A lista é infindável. Dos famosos, eu gosto muito de
Clarice Lispector, Sérgio Santana, Gabriel Garcia Marques, Mario Vargas Llosa,
Manuel de Barros, Carlos Drummond de Andrade, Ferreira Gullar, Jorge Luiz
Borges, Lima Barreto, Joseph Conrad, Edgard Allan Poe,... são muitos, talvez
não caibam na página. E os mestres: Franz Kafka, Graciliano Ramos, Ítalo
Calvino, Humberto Eco, Jorge de Lima, Gunter Grass. Desejo sempre descobrir novos autores.

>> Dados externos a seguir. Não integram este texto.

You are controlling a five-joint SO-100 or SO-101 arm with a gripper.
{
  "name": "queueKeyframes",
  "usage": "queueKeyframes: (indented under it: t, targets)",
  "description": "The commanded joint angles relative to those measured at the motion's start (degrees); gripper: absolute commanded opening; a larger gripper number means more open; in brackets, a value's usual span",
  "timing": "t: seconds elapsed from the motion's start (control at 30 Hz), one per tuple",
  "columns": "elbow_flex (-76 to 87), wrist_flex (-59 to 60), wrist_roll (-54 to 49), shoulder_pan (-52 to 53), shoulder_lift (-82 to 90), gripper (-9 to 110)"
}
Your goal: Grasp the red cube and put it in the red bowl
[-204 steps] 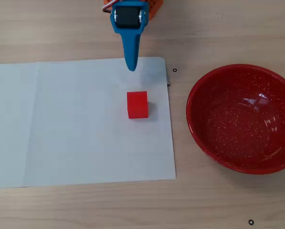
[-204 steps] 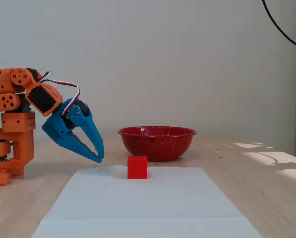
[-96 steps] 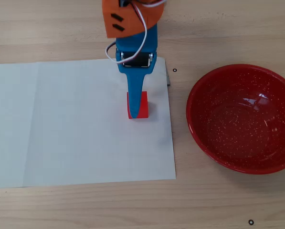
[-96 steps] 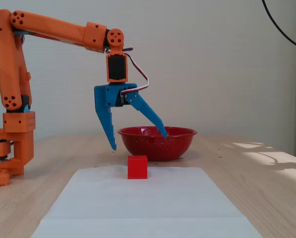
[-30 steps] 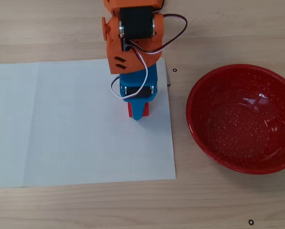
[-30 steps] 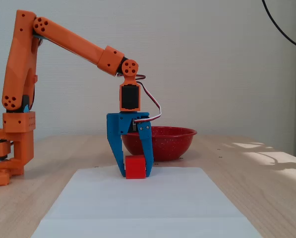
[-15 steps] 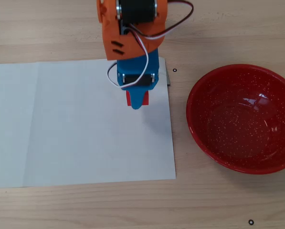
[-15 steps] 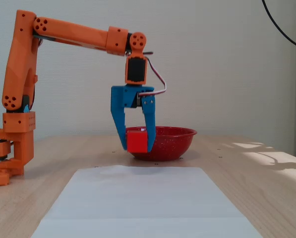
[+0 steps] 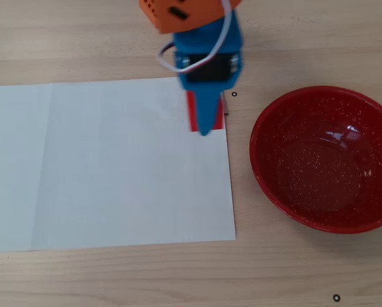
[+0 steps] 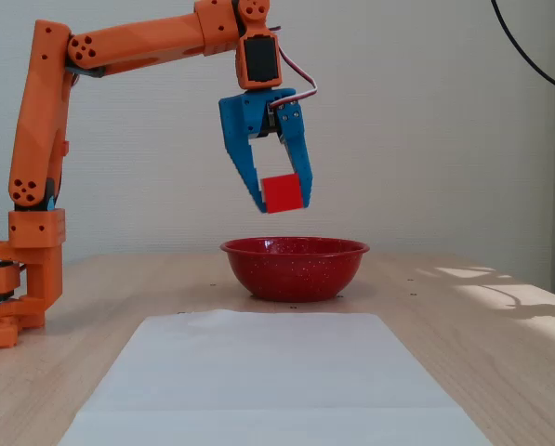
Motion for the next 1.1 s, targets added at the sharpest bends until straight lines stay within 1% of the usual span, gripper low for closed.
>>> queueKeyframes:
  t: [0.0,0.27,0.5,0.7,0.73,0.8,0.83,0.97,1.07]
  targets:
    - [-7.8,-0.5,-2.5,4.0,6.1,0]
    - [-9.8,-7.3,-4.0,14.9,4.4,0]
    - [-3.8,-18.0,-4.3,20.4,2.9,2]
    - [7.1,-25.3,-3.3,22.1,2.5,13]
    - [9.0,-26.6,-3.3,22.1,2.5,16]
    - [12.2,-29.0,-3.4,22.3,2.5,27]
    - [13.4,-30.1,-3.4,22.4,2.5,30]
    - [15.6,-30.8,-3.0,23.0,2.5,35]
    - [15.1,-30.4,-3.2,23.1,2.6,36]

Adriana Vieira Lomar: Sim. Sou
disciplinada, do contrário os meus projetos literários não nasceriam. Acordo,
faço meus exercícios e depois escrevo. Até abril eu tinha um trabalho formal,
então, eu colocava despertador para tomar banho e assumir meu cargo como
analista judiciária. Aposentei-me em Abril e agora estou livre para continuar a
escrever. O romance quando está sendo escrito não pode sofrer interrupção,
precisa de continuidade. Preciso de uma rotina para conseguir manter o tônus da
narrativa.
Tomo Literário: Depois da Bienal do Rio você já tem a
agenda de lançamentos de “Ébano sobre os canaviais”?
Adriana Vieira Lomar: Ainda não está fechada, mas pretendo lançar em
Outubro em Maceió e no Rio. O livro saiu da gráfica hoje (véspera da Bienal). A
divulgação ainda acontecerá. Estou tranquila, porque acredito que o livro será
lido aos poucos.
Tomo Literário: Você está trabalhando em algum outro
livro? Tem algum projeto novo vindo por aí? Conte-nos tudo.
Adriana Vieira Lomar: Sim.
Estou no primeiro tratamento, ele já foi lido e me parece que possa dar samba.
Eu certamente ainda relerei suas páginas infindáveis vezes pra depois lançá-lo
ao mundo. Esse projeto está na minha gaveta há uma década. Não poderei revelar
o título do livro, porque o título é o último a se revelar. O livro trata dos
sentimentos mais íntimos em meio às tragédias.
Tomo Literário: Além da literatura, o que Adriana
Vieira Lomar gosta de fazer?
Adriana Vieira Lomar: Gosto de
ler, fotografar, praticar yoga, tomar um bom café e dar risadas com meus
amigos. Ligar para eles e dizer: eu estou com saudades, vamos nos encontrar?
Gosto de fazer amizades. Tenho amigos de todas as faixas etárias, inclusive
tenho amigos de infância.
Tomo Literário: Quer deixar algum recado para os
leitores do site ou comentar sobre algum assunto que não tenhamos abordado?
Adriana Vieira Lomar: Continuem
lendo bastante porque vocês são fundamentais para que a literatura permaneça
viva. Caso gostem de escrever, lancem seus livros, não temam a crítica. A
leitura crítica é necessária e aproveito para dizer que faltam críticos no
Brasil.
Falo de uma crítica consciente, respaldada. Ando
preocupada com o copia e cola da web, as resenhas rápidas, os milhares de
seguidores comprados, a inteligência artificial entrando no cérebro e
narrativas verdadeiras se perdendo...
Literatura não pode ser leiloada. Como uma joia, precisa
ser guardada no coração do leitor e divulgada para alimentar o espírito.